Output the lines below exactly, please, from the first line until the line with "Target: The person", counting both.

Data entries
----
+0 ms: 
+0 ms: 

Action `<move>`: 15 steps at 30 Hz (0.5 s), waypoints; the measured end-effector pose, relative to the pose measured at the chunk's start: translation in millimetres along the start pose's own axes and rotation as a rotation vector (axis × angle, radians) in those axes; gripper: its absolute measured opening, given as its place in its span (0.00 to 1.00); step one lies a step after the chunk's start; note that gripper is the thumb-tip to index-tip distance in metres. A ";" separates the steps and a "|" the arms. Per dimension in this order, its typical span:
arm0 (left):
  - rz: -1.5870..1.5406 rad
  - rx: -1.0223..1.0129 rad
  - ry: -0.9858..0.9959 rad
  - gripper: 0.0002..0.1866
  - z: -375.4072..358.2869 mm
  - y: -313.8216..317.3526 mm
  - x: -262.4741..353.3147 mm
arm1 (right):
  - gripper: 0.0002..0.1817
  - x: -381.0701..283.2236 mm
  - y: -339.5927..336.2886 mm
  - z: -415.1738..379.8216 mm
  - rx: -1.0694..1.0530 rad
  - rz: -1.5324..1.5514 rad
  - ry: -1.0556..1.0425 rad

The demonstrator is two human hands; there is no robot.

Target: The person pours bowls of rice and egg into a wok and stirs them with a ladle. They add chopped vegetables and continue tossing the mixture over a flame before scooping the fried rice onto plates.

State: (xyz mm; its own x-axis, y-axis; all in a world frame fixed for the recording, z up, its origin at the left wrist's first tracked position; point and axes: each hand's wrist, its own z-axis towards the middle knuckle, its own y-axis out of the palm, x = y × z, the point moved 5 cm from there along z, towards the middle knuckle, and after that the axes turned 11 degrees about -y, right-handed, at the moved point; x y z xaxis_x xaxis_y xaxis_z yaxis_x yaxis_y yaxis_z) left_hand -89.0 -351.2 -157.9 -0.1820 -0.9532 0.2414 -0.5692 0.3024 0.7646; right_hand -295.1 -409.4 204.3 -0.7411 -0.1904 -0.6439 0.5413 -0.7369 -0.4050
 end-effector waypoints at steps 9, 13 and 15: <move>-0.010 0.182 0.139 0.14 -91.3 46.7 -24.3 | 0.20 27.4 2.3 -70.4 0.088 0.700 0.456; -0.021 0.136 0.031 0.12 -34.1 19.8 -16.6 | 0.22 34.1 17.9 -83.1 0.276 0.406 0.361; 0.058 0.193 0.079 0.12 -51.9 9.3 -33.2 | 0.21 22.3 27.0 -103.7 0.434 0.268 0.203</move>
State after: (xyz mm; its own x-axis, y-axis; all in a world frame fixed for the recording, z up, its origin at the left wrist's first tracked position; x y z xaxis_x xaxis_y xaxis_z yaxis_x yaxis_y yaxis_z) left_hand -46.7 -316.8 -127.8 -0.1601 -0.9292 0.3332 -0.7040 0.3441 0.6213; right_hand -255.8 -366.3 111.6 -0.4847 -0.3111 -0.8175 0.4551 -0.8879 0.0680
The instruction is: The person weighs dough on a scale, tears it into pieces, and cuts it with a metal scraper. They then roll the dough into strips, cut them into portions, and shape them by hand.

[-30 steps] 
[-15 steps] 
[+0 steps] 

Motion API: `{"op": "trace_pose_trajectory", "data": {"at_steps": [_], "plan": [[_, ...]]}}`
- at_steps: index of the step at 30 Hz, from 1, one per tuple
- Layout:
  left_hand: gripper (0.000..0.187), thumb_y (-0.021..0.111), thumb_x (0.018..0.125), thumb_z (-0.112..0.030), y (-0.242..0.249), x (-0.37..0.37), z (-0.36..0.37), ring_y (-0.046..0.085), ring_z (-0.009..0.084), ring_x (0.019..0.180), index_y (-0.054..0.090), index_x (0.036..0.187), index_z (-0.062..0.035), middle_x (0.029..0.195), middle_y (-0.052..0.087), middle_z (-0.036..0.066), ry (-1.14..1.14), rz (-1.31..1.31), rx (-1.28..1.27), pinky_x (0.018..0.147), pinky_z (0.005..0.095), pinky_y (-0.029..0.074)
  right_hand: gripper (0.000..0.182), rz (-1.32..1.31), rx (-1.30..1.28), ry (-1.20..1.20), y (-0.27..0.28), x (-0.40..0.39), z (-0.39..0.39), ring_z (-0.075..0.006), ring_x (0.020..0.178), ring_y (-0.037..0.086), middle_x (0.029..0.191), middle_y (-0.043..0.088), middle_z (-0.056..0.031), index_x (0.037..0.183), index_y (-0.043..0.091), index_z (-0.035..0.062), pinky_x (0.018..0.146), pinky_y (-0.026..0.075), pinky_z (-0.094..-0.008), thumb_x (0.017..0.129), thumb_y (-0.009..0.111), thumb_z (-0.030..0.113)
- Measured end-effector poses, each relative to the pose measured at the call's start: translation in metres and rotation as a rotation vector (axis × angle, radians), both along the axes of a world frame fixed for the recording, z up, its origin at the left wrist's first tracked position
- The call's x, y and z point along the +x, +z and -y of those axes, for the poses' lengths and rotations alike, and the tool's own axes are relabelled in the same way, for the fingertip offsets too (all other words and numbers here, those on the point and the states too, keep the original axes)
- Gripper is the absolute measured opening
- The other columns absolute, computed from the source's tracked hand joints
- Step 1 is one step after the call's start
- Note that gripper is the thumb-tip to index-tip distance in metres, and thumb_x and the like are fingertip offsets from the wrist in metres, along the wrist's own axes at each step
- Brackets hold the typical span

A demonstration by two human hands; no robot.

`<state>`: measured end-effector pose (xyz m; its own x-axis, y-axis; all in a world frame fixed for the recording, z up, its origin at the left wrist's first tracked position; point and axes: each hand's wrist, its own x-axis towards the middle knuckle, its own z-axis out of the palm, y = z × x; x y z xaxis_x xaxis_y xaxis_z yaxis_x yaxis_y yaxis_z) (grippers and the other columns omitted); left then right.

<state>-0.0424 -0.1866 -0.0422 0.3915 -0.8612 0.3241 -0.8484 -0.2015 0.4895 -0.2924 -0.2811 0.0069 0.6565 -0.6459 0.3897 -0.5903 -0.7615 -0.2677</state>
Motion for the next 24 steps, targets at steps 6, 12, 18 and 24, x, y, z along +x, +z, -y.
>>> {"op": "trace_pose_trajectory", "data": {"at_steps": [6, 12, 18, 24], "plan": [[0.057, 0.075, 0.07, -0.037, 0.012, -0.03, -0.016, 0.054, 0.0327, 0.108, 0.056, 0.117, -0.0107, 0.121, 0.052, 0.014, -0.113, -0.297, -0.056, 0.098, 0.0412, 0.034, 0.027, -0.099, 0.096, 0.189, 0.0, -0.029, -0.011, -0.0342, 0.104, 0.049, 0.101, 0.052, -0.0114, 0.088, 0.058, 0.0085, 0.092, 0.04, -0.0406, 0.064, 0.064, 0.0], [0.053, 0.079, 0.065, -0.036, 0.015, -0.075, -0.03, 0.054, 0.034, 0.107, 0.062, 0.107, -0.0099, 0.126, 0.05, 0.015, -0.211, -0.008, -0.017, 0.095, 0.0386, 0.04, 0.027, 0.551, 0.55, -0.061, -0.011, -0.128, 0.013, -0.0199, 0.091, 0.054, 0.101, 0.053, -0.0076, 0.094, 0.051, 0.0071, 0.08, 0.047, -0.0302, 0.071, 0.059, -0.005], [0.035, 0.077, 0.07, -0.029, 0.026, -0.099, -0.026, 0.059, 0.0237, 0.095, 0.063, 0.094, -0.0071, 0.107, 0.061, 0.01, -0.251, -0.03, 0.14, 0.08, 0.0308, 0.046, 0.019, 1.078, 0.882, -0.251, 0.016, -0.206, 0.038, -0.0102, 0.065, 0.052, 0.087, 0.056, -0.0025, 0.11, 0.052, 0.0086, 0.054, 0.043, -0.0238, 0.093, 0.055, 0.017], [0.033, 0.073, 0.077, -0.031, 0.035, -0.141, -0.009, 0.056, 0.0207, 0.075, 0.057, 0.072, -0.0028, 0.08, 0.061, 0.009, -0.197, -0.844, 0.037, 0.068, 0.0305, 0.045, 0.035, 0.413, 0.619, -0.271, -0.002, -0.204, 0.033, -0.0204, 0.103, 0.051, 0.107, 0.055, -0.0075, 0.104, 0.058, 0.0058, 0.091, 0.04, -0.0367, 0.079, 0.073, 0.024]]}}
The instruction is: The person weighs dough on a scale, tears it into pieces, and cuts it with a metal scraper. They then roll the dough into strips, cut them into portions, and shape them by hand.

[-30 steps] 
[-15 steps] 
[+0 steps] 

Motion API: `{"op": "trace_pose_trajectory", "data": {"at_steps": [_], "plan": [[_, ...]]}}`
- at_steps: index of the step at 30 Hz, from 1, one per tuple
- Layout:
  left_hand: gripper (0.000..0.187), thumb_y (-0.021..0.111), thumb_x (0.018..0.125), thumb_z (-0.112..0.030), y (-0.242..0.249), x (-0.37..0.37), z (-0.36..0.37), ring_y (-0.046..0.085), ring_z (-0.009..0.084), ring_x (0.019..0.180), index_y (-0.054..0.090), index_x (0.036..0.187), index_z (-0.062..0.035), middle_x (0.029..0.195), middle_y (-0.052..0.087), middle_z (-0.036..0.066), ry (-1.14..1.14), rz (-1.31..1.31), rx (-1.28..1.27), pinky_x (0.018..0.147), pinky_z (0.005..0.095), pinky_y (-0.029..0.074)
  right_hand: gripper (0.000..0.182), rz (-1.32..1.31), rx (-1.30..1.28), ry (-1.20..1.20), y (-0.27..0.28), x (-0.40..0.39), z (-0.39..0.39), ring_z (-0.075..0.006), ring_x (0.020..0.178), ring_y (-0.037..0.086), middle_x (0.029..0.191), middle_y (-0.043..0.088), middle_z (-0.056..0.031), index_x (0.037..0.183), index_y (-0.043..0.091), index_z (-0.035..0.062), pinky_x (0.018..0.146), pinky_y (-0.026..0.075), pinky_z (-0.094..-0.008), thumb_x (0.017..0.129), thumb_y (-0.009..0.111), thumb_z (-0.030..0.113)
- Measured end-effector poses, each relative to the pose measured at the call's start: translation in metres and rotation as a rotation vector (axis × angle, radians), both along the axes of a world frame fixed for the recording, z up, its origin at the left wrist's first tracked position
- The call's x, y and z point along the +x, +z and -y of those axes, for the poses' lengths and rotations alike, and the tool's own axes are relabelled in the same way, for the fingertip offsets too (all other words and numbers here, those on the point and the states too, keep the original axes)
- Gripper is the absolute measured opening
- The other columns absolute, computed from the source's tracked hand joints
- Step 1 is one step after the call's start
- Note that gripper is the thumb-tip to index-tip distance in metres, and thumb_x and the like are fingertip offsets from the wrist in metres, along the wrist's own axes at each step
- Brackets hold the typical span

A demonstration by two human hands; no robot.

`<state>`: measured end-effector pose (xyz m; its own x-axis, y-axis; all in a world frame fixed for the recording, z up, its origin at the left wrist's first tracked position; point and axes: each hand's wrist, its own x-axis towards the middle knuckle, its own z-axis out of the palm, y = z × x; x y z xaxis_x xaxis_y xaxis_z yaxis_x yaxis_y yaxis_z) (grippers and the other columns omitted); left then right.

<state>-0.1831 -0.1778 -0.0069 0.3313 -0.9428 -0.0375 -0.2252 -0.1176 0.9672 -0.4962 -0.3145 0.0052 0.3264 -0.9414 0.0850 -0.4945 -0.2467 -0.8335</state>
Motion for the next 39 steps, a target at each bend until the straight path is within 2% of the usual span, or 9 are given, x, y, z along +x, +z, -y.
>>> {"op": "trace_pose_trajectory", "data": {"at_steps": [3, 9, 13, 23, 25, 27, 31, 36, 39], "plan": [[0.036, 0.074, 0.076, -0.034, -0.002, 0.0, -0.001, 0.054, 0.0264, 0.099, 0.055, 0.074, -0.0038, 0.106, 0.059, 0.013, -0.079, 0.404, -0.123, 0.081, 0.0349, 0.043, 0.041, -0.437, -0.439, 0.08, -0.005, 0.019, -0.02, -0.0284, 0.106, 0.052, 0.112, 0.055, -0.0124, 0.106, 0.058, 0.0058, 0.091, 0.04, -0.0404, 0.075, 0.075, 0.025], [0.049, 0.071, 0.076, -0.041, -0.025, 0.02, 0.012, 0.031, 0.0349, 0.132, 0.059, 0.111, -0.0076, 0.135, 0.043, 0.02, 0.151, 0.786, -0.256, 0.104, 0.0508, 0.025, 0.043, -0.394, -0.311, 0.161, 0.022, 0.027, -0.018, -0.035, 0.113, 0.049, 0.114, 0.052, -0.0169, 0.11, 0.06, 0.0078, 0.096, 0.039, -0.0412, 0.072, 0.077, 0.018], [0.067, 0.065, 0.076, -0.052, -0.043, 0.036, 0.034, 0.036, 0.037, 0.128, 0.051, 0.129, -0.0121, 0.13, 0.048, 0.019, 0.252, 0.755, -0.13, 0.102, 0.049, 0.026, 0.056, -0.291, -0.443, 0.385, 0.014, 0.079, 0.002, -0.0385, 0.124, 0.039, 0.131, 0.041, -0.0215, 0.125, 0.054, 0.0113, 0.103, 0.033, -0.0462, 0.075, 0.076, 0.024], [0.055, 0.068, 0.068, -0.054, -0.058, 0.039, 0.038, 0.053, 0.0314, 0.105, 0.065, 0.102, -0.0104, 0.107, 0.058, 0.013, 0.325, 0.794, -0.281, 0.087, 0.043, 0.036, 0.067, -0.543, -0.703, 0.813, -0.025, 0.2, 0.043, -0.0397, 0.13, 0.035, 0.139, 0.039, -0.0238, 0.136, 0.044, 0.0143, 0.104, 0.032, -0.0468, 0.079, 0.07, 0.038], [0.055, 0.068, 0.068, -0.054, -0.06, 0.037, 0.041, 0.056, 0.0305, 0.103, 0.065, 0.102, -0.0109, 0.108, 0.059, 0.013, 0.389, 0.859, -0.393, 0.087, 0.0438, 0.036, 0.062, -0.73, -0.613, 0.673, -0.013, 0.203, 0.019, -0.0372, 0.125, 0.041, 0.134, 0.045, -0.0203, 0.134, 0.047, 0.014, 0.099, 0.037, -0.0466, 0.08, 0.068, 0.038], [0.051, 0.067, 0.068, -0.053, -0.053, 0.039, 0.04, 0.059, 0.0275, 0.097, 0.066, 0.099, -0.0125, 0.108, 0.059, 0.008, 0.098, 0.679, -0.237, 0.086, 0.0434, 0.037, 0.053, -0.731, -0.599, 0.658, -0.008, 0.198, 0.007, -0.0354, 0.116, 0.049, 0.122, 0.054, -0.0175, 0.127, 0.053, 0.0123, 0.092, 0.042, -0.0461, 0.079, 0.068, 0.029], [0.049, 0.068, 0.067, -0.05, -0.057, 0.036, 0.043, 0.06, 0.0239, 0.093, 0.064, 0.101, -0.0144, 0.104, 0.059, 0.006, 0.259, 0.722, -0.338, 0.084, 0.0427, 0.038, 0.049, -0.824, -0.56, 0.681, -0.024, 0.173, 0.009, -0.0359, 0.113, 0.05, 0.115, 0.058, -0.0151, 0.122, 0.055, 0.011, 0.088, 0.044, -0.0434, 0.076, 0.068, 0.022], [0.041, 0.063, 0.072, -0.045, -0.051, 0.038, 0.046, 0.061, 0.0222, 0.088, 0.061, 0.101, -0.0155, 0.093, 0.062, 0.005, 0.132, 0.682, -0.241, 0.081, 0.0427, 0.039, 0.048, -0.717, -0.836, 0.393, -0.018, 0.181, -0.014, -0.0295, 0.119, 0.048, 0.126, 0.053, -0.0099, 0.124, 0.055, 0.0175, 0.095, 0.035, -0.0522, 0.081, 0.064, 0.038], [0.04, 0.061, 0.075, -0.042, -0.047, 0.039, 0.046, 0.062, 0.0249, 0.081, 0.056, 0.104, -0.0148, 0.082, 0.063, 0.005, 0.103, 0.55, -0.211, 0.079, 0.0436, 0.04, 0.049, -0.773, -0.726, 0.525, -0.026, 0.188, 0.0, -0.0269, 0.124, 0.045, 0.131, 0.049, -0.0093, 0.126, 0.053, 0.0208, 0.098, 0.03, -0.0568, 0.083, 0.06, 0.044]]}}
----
- Response -
+0 ms: 
+0 ms: 

Action `<move>`: 15 steps at 30 Hz (0.5 s), waypoints; the measured end-effector pose, relative to the pose measured at the chunk's start: translation in millimetres along the start pose's own axes and rotation as a rotation vector (axis × angle, radians) in those axes; gripper: its absolute measured opening, given as its place in its span (0.00 to 1.00); step one lies a step after the chunk's start; note that gripper is the thumb-tip to index-tip distance in metres. A ";" separates the steps and a "|" the arms. Per dimension in this order, its typical span:
arm0 (left):
  - rz: -1.5870..1.5406 rad
  - rx: -1.0223..1.0129 rad
  - ry: -0.9858..0.9959 rad
  - gripper: 0.0002..0.1866
  - z: -375.4072..358.2869 mm
  - y: -313.8216..317.3526 mm
  - x: -262.4741..353.3147 mm
arm1 (right):
  - gripper: 0.0002..0.1817
  - x: -381.0701..283.2236 mm
  - y: -339.5927..336.2886 mm
  - z: -415.1738..379.8216 mm
  - rx: -1.0694..1.0530 rad
  - rz: -1.5324..1.5514 rad
  - ry: -1.0556..1.0425 rad

The demonstrator is two human hands; there is no robot.

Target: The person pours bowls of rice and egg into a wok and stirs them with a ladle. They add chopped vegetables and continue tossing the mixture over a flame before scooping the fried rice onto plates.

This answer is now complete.